▶ _WORK INSTRUCTIONS_: Consider the listing below. Extract exactly the lines from the line containing "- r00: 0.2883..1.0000" to the line containing "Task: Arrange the", both included.
(DATA SEGMENT begins)
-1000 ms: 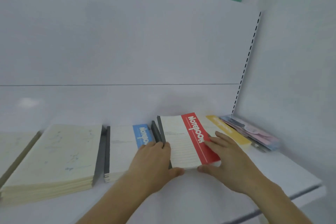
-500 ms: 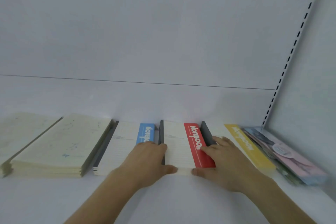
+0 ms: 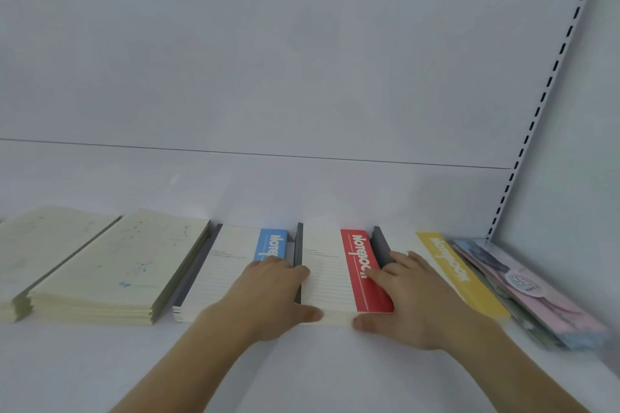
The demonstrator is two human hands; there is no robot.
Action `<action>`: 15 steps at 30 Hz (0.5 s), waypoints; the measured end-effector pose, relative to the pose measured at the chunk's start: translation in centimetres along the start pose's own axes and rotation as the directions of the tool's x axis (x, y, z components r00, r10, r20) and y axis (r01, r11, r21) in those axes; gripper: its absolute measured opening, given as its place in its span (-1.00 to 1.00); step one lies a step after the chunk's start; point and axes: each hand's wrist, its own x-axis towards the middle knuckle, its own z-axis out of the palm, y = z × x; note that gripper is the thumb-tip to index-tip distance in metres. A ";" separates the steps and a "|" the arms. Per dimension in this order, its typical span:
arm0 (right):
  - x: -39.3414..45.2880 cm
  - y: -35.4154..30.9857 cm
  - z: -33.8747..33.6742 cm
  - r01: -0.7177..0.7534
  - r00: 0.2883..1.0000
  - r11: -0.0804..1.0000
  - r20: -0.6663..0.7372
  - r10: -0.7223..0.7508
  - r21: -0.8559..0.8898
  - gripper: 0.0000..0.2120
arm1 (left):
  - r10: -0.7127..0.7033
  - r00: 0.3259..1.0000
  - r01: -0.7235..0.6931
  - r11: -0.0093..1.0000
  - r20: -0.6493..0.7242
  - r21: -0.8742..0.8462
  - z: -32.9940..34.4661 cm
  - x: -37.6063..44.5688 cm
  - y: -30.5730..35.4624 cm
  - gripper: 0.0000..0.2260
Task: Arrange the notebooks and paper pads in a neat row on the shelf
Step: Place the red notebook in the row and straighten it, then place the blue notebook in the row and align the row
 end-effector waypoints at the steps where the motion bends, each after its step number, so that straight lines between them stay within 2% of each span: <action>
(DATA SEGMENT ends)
▶ _OUTPUT_:
  - r00: 0.2883..1.0000
  - r11: -0.0804..1.0000
  - r20: -0.6663..0.7372
  - r10: -0.7223..0.7508
  - r21: -0.8559..0.8898
  - gripper: 0.0000..0.2120
arm1 (left):
  - r10: -0.7127..0.7033
  - r00: 0.3259..1.0000
  - r01: -0.7235..0.6931
  - r11: -0.0093..1.0000
  - r20: -0.6493..0.7242
  - r21: -0.8742..0.8462
  - z: -32.9940..34.4661 cm
  - x: -37.6063..44.5688 cm
  - y: -30.5730..35.4624 cm
  - gripper: 0.0000..0.2260
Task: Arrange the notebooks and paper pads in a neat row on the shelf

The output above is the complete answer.